- What you are asked to do: The lines you return should be those containing the string "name", taken from the data below.

╔══

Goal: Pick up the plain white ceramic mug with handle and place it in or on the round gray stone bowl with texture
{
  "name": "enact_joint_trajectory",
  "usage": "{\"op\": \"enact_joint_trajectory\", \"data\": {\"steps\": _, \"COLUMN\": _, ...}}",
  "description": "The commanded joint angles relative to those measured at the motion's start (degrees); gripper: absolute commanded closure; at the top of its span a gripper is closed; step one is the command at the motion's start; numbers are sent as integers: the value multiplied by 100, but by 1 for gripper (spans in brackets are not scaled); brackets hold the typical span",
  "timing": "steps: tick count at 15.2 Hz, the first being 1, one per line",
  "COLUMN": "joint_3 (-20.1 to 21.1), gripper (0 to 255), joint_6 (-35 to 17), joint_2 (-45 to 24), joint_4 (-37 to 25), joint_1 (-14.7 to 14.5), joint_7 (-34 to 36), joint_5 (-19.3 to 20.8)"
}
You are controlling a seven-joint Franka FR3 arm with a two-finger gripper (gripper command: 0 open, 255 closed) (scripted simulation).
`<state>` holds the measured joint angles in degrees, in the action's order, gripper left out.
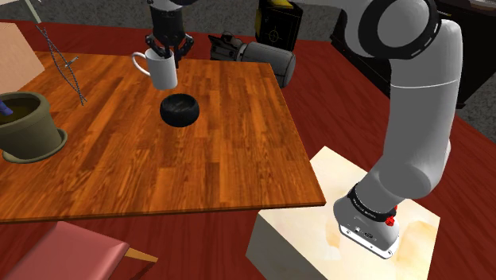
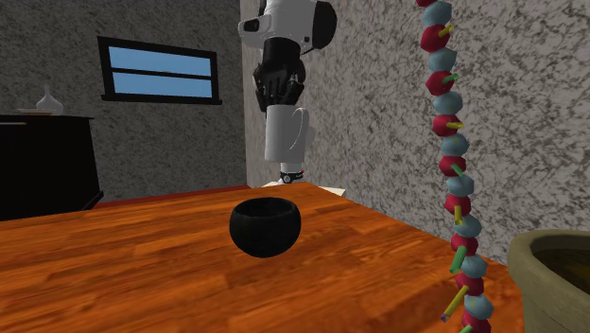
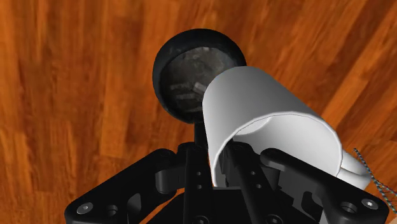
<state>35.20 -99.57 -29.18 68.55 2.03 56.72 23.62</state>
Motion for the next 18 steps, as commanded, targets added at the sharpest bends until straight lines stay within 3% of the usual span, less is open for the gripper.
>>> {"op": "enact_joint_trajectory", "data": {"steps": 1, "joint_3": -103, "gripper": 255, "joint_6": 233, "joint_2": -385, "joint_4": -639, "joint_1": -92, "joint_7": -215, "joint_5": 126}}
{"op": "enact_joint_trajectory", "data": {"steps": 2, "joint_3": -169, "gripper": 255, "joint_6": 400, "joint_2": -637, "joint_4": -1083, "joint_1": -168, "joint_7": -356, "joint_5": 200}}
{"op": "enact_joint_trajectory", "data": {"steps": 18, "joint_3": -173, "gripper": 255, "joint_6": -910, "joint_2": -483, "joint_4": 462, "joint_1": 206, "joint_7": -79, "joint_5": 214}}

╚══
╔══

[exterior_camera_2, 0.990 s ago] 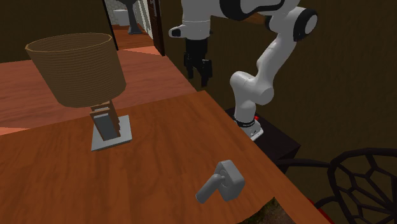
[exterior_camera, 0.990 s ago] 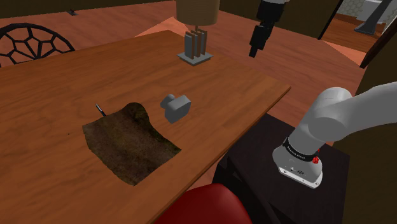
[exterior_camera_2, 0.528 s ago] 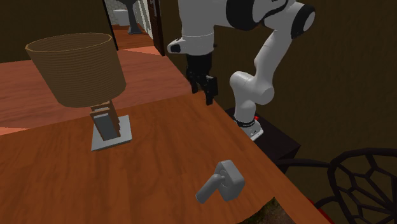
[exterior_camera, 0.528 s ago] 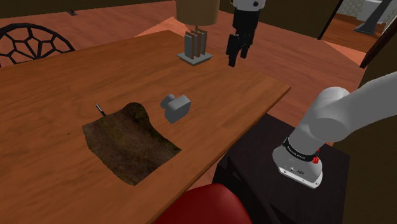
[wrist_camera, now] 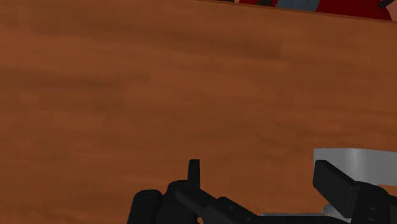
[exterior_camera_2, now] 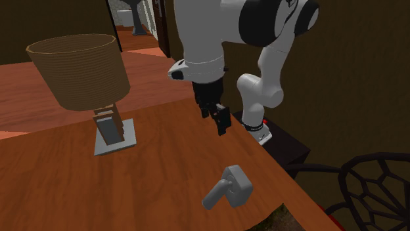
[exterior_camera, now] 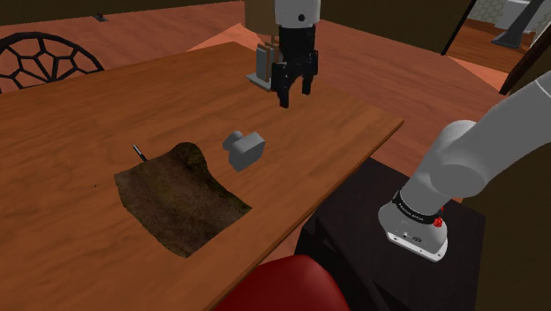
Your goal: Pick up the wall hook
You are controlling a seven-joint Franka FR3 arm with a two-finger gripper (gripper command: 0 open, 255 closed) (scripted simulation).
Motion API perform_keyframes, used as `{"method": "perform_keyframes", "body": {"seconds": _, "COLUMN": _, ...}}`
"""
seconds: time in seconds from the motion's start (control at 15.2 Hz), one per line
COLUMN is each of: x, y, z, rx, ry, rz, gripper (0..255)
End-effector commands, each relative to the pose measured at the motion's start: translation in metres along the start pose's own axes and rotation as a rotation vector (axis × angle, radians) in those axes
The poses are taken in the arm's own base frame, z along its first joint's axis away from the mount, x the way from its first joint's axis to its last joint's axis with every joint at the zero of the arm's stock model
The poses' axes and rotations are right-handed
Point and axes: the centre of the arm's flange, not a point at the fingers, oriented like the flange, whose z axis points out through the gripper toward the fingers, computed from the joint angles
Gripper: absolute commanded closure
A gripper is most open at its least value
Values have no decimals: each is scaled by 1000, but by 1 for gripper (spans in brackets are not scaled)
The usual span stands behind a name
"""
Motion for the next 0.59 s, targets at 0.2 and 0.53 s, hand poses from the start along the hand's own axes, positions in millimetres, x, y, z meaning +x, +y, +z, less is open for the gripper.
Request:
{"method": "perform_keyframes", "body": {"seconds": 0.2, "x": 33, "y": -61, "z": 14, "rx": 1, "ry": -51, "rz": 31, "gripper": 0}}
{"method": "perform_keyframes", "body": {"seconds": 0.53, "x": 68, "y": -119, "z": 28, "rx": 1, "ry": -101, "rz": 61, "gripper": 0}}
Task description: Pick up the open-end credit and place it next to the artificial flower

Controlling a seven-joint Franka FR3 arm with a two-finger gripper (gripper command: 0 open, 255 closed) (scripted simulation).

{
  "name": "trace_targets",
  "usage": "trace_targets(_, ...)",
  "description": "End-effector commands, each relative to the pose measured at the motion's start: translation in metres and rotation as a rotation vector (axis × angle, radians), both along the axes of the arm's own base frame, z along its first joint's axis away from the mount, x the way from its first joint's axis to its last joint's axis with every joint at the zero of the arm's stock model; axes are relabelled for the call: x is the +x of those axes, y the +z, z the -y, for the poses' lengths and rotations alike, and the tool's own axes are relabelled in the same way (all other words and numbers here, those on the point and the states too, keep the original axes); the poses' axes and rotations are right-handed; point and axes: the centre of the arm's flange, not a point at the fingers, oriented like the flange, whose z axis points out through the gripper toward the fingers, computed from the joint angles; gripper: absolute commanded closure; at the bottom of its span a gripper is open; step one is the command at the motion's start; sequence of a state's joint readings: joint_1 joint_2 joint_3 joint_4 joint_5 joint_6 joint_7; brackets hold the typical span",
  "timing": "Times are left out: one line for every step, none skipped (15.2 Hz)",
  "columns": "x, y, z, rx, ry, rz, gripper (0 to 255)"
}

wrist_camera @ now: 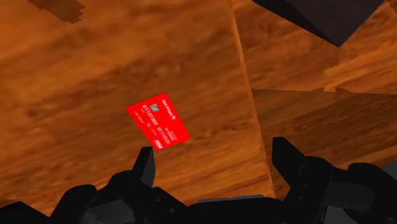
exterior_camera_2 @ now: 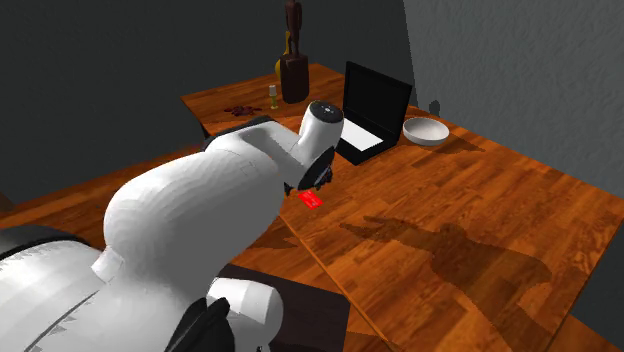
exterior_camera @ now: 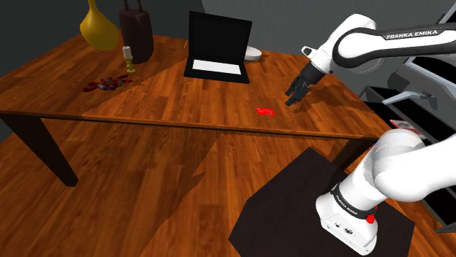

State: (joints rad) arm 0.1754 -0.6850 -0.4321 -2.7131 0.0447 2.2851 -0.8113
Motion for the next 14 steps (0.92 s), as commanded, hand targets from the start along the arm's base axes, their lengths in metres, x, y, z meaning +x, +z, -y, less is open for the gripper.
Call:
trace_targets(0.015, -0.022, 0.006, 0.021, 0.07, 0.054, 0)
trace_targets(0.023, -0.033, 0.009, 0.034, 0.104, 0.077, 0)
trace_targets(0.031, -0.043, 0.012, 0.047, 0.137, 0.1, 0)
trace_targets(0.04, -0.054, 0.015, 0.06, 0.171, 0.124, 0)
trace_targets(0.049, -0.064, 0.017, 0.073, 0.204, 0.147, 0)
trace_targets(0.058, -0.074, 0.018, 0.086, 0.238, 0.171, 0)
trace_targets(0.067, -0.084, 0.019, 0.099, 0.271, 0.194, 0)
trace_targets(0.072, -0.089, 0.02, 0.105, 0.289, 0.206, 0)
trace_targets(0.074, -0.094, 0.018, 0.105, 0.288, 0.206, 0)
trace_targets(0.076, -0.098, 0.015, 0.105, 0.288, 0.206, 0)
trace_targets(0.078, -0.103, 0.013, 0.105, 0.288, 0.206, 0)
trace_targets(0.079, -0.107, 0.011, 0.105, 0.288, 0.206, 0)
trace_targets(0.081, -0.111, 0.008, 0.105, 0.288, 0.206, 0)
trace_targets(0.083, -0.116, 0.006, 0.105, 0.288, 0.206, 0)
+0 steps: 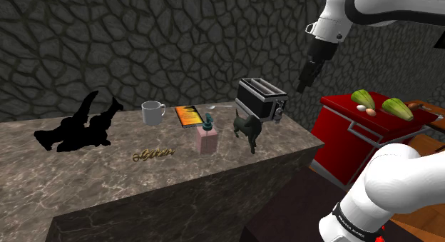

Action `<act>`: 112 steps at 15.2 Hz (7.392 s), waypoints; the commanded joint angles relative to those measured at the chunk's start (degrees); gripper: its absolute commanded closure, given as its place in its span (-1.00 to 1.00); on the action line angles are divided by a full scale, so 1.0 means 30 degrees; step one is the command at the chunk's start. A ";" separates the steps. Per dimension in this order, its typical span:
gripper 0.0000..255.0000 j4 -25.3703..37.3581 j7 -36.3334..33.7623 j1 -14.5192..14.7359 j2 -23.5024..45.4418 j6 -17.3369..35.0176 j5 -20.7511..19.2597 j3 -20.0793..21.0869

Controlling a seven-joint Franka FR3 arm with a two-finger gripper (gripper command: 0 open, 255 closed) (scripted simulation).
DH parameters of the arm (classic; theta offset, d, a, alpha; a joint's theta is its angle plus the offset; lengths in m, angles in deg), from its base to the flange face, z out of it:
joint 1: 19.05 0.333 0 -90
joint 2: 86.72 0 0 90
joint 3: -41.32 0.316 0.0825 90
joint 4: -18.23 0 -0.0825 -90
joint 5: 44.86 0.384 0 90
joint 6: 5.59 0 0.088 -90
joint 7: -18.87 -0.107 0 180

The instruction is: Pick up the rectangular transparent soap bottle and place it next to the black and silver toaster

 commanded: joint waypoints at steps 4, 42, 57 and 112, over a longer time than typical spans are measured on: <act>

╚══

- Exercise response:
  "name": "enact_joint_trajectory",
The usual span stands behind a name
  "name": "trace_targets",

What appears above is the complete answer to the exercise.